• [WORK ITEM]: Everything from the line with "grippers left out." to the last line of the listing must be retyped exactly, both ends included, with the pictures dropped.

#### DATA ####

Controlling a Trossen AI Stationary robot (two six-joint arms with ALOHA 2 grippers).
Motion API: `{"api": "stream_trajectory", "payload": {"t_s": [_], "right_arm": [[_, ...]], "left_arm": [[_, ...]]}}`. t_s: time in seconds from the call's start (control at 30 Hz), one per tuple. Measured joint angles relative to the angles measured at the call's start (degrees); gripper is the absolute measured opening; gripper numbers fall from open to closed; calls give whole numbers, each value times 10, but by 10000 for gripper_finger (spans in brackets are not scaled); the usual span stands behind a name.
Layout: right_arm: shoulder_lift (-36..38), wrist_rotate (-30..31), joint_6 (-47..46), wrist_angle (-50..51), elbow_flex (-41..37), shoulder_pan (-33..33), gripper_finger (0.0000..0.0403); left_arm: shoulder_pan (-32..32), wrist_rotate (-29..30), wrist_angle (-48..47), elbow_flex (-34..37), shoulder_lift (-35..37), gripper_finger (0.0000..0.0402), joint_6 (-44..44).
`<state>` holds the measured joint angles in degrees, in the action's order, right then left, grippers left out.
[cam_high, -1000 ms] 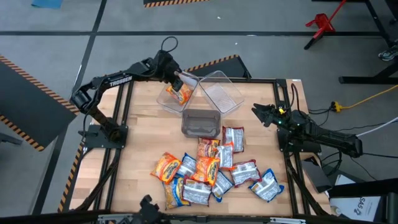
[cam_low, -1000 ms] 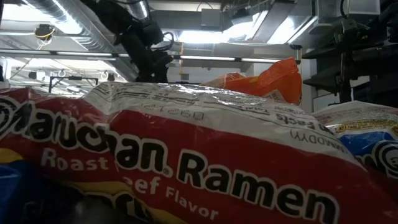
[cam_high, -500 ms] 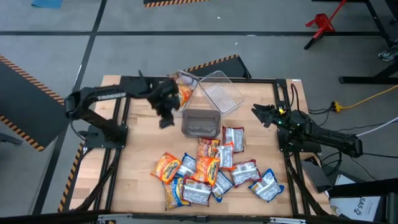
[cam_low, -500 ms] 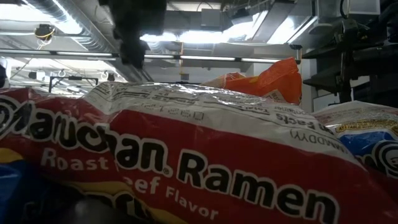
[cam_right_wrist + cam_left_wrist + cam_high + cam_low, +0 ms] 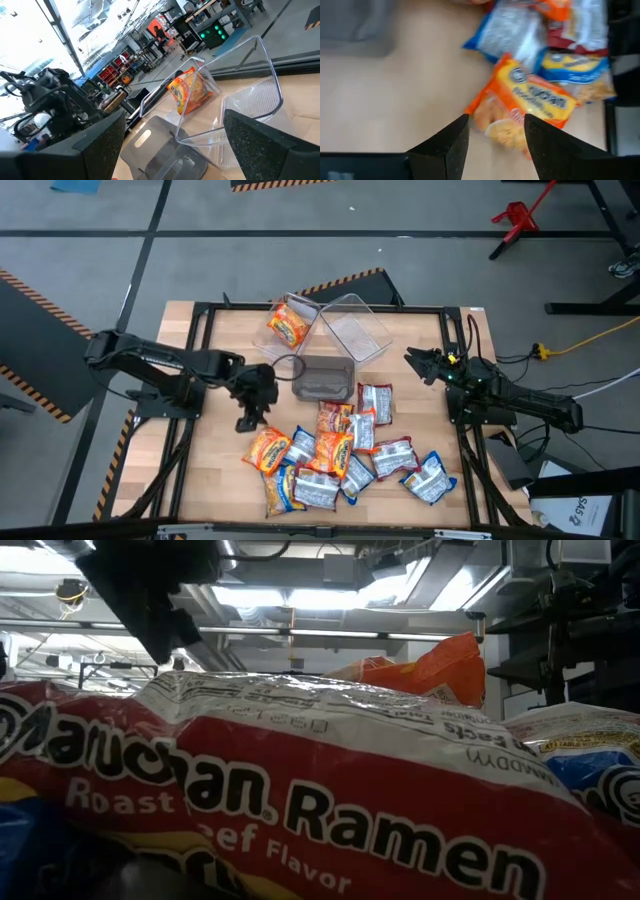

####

• [RESPONSE BELOW]:
`<state>` holds the measured joint angles in degrees, in the action's order, right then left, grippers left out.
[cam_high, -1000 ms] 
[cam_low, -1000 ms] 
[cam_high, -500 ms] 
[cam_low, -500 ms] 
[cam_right_wrist + cam_left_wrist + cam_high + cam_low, +0 ms] 

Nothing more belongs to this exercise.